Bewusstwerden benötigt Zeit. Denken hält auf. Die bewusste Verarbeitung von Informationen im Gehirn dauert. Sie kostet die Zeit, welche im Kampf möglicherweise den ausschlaggebenden Vorteil bringt. In vielen Fällen ist es gar nicht als bewusste Aktion zu bewerkstelligen, eine bestimmte Bewegung zum genau richtigen Zeitpunkt auszuführen. Wenn dagegen nicht „ich” es bin, der die Aktion ausführt, sondern der Körper handelt, so geschieht es spontan und schnell. Kein Bewusstsein bremst die Aktion, kein Denkvorgang hält sie auf. Das kann die entscheidenden Zehntelsekunden ausmachen. Klappt es, hat man einen Eindruck von „unbewusst gemacht, ich weiß nicht wie” oder man sagt sich bescheiden: „Ich habe wohl einfach Glück gehabt.“
Der Punkt ist grundsätzlich gesehen der: Ein Angreifer kann nur dann siegreich sein, wenn es ihm gelingt, das Bewusstsein seines Gegners zu überfordern. Nur dann kann er einen Treffer landen. Bleibt er unter der Schwelle, kann der Gegner jeden Angriff parieren. Erst wenn er jene Schwelle übersteigt, hat er überhaupt Chancen. Dann kommt der Angegriffene nicht mehr mit und kann getroffen werden. Je höher die Spanne der Geistesgegenwart des Gegners reicht, desto schwerer hat es der Angreifer. Somit ist Kampf immer auch ein Wettlauf der Bewusstseinsspannen; und ein körperlicher Sieg setzt ein geistiges Gewinnen voraus.
Das unbewusste Handeln zu nutzen ist eine Möglichkeit, die Spanne unserer Geistesgegenwart zu erhöhen. Das wäre also der Weg: Sich nicht mit dem Bewusstwerden des Geschehens aufhalten, sondern unmittelbar handeln.

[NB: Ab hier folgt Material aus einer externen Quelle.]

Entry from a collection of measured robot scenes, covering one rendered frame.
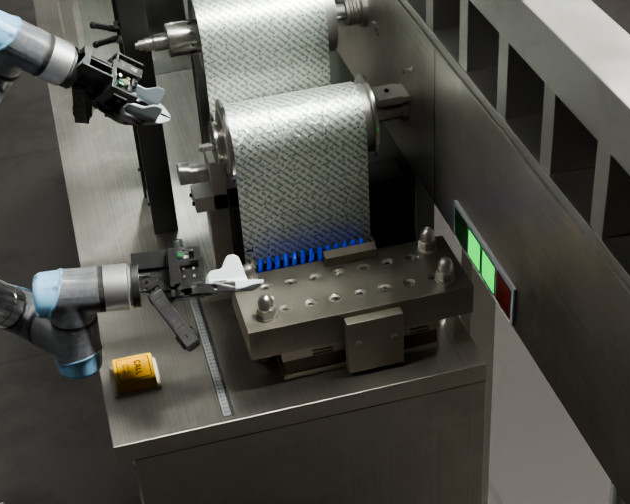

Es hört sich an wie ein ganz besonderer Geisteszustand, doch das ist es nicht, es ist ein ganz natürliches Verhalten. Jeder Mensch hat schon einmal so gehandelt und handelt so ganz selbstverständlich. Um ein Beispiel zu geben: Jeder, der Auto fahren kann, hat in seinem Leben schon zunächst den Autoschlüssel ins Schloss gesteckt, sich dann umgesehen, ob die Straße frei ist, im nächsten Augenblick den Motor angelassen und ist losgefahren. Nun, das Umdrehen des Schlüssels, führt man das immer als eine vollkommen bewusste Handlung aus? Damit ist gemeint: Dreht man die Hand mit dem Schlüssel wirklich immer ganz bewusst? Oder startet man gelegentlich einfach, ohne dem Vorgang auch nur die Spur von Aufmerksamkeit zu schenken? Die Antwort lautet: Es ist durchaus so, dass man agiert, ohne es fortwährend bewusst zu kontrollieren. Wir handeln ständig auf diese Weise: in einer Mischung bewusst und unbewusst kontrollierten Handelns. Nur fällt es keinem mehr auf, so alltäglich ist es. Im Kampf ist es von Vorteil, die unbewusste Seite des Handelns verstärkt zu nutzen: Vertraue auf die unbewusste Weisheit des Körpers, es ist schon richtig was er tut.